Quinn joined Nedbank from Absa in 2024 and immediately embarked on a shake-up of its retail and business banking divisions.
The reorganisation involved the creation of business and commercial banking, a juristic-focused cluster that will cover SMEs and commercial clients.
Nedbank is restructuring the business to also increase emphasis on mid-sized corporates, typically those businesses with an annual revenue of R1bn and above, with the lender targeting a market share of 25%.
Battle for market share
The battle for market share in business and commercial baking, particularly in the SME and mid-sized markets, is becoming a highly contested space in South Africa’s banking sector.

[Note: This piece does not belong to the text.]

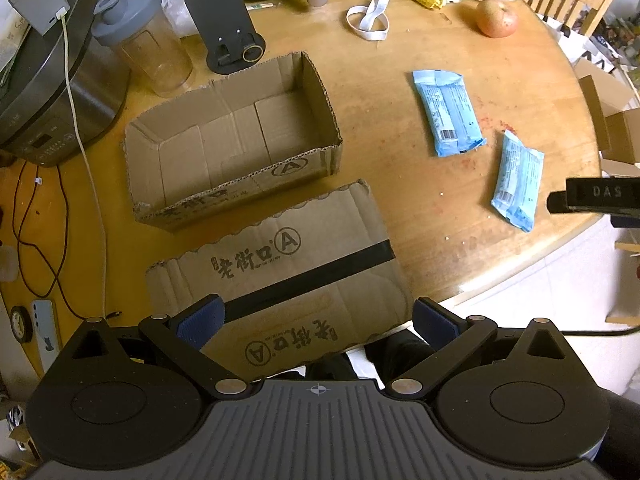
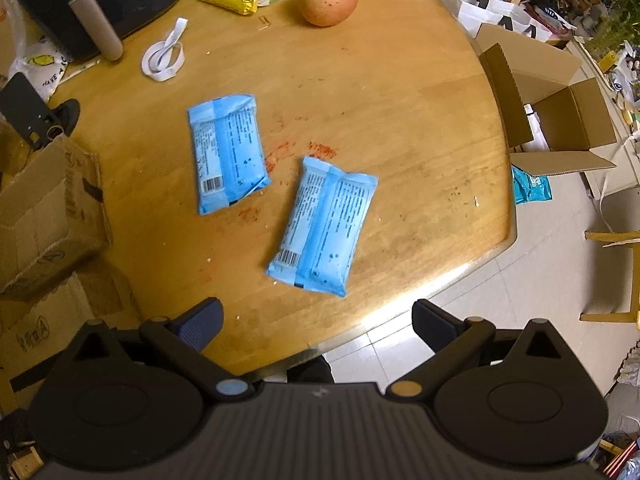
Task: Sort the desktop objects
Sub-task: 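Move the right tool toward the two blue snack packets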
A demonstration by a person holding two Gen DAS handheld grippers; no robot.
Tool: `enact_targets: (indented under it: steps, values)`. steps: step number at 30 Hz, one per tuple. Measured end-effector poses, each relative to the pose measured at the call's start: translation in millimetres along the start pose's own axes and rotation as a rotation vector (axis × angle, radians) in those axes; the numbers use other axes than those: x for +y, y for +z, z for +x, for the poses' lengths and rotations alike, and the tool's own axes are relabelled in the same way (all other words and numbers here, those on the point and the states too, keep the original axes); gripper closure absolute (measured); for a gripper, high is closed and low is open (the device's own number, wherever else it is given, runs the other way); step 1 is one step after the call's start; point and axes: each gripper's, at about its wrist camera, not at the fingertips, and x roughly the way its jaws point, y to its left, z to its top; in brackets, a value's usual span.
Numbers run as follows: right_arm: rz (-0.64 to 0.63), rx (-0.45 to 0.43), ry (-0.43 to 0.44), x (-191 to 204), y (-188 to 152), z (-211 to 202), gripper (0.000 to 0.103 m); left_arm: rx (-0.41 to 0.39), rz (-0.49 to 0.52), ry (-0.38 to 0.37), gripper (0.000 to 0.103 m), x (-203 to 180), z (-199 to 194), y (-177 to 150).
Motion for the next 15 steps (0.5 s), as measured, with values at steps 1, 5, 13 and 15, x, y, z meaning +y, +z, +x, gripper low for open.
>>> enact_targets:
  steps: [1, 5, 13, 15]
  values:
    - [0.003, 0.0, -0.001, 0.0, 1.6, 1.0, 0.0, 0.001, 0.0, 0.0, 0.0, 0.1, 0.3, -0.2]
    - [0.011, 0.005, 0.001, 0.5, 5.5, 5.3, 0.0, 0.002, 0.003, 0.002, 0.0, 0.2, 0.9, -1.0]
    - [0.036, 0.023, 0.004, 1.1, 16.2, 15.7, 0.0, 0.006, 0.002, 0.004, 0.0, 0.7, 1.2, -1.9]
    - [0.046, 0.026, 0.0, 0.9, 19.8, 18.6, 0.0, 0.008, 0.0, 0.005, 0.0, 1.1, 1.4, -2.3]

Capitec aims to replicate its retail banking success in business banking, targeting SMEs and businesses in the informal sector.
In 2019 the bank made a foray into the competitive business banking arena by buying Mercantile Bank from Portuguese state-owned banking group Caixa Geral de Depósitos in a deal worth R3.5bn.
Investec, known for its corporate and investment banking prowess, in November launched a commercial banking unit that bundles private banking, business lending and advisory services under one roof in a strategic bid to pry small business owners from mainstream banks and reshape competition in the R600bn-plus loan pool.
The Anglo-South African group aims to amass about 1,500 corporate midmarket segment companies a year until 2030, a market in which the company said it has the capabilities to win.
The lender is targeting businesses with annual revenues of R30m-R1.5bn, with a bias toward businesses with a turnover of at least R100m, and would be selective in onboarding those businesses with a turnover of less than R100m.
Standard Bank and Absa also have large business banking portfolios.